If the mortgage interest tax deduction were eliminated or limited, Massachusetts taxpayers would be disproportionately hurt because homes are more expensive than in other parts of the country, The Boston Globe reported December 10, 2012.
Several proposals to change the deduction are circulating around Washington, D.C., including limiting it to the 28 percent tax bracket and lower. Another proposal calls for converting the deduction to a less generous tax credit. Reducing the maximum allowed mortgage balance from $1.1 million to $500,000 is another proposal, as well as eliminating the benefit for second homes and equity loans.

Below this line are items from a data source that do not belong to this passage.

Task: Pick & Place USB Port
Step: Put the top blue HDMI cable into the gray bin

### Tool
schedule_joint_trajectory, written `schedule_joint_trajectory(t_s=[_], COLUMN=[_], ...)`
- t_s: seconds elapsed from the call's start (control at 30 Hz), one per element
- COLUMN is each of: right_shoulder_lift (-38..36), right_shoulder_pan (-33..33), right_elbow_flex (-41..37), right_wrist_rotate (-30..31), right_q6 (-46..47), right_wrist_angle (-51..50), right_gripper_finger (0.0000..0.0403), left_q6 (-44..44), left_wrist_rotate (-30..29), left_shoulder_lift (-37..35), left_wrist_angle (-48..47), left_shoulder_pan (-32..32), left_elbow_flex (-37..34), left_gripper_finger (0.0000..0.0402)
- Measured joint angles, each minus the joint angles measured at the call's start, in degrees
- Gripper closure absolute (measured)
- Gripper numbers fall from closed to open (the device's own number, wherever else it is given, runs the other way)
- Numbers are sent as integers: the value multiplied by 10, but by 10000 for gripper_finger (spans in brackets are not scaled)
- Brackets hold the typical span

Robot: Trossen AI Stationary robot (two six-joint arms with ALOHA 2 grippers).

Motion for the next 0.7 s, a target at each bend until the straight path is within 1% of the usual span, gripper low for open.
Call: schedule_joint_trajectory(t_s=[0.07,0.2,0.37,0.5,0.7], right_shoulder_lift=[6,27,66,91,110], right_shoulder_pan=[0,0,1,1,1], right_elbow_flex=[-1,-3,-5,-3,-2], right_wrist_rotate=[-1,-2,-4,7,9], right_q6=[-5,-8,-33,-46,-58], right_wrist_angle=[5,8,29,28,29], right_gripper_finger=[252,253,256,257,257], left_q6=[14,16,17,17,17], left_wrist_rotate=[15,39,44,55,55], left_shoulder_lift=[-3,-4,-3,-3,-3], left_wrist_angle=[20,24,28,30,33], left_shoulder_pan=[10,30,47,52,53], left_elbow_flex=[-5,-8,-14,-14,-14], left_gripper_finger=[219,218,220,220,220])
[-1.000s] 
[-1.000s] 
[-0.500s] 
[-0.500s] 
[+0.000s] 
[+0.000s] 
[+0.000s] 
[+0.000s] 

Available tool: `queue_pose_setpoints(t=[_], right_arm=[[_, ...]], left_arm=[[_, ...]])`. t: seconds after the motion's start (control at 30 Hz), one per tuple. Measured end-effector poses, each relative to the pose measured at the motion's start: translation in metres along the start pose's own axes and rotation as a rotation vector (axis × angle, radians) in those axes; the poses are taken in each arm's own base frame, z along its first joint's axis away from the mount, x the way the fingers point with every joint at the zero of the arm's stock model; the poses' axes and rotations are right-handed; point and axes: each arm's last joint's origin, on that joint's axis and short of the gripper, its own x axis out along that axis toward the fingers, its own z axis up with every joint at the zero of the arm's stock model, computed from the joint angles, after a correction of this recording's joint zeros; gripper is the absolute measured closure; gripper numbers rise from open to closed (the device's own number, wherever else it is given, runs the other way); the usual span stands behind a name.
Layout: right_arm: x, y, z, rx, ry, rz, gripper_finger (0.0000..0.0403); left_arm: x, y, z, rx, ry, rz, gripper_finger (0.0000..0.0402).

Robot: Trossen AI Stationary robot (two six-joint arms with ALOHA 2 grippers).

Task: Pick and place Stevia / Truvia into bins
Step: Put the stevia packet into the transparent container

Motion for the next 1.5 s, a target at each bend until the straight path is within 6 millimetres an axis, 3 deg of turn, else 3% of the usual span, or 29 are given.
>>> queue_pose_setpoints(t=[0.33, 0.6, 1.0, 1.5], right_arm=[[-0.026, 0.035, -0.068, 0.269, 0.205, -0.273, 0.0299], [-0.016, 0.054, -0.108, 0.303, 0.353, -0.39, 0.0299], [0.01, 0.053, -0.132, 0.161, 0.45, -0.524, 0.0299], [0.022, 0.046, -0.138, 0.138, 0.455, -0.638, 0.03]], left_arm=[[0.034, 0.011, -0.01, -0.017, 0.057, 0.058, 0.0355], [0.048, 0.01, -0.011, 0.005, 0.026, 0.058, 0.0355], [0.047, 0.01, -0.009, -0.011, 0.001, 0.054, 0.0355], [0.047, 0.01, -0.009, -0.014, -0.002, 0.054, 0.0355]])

Not specific to the mortgage interest tax deduction is a proposal to place a cap of between $25,000 and $50,000 on all annual deductions, forcing higher-earning taxpayers to prioritize what to itemize on federal returns. Such a cap would effectively eliminate or limit the mortgage interest tax deduction for many individuals in Massachusetts.
Greater Boston Area taxpayers, like homeowners is other pricey real estate markets, gain the most benefit from the mortgage interest tax deduction because they tend to carry higher mortgage balances and are more likely to file tax returns with itemized deductions. The median price of a single-family home in the Greater Boston Area is nearly double the median price in all the U.S.
About 25 percent of U.S. taxpayers claim the mortgage interest tax deduction, which is projected to reduce taxes paid to the federal government by about $100 billion in fiscal year 2013. In Massachusetts, more then 31 percent of taxpapers deduct mortgage interest from their tax return. Massachusetts homeowners average about $11,366 in reduced taxable income by claiming the mortgage interest deduction, compared with $10,640 nationwide.
The real estate industry has long championed the mortgage interest deduction as a reason why people buy a home instead of renting. It was created in 1913 to boost homeownership in the United States.
The National Association of Realtors (NAR) reports that homeowners with a $200,000 mortgage and a 4.5 percent interest rate over 30 years could save $3,500 in federal income taxes the first year. The example above demonstrates that not just wealthly Americans benefit from the mortgage interest tax deduction, unless of course you consider someone who buys a $250,000 home to be wealthy.
Having a tax write off is just one reason people consider homeownership rather than renting (there are a lot of reasons not to want to rent), so the impact on home home prices, especially with less expensive homes, won't likely be as dramatic as the NAR claims. The reality is that few people factor in the mortgage interest tax deduction when considering the overall affordability of a home purchase. Of course, that's not to say additional taxes paid alone will not impede economic growth. Higher taxes do slow the economy and will in this case too.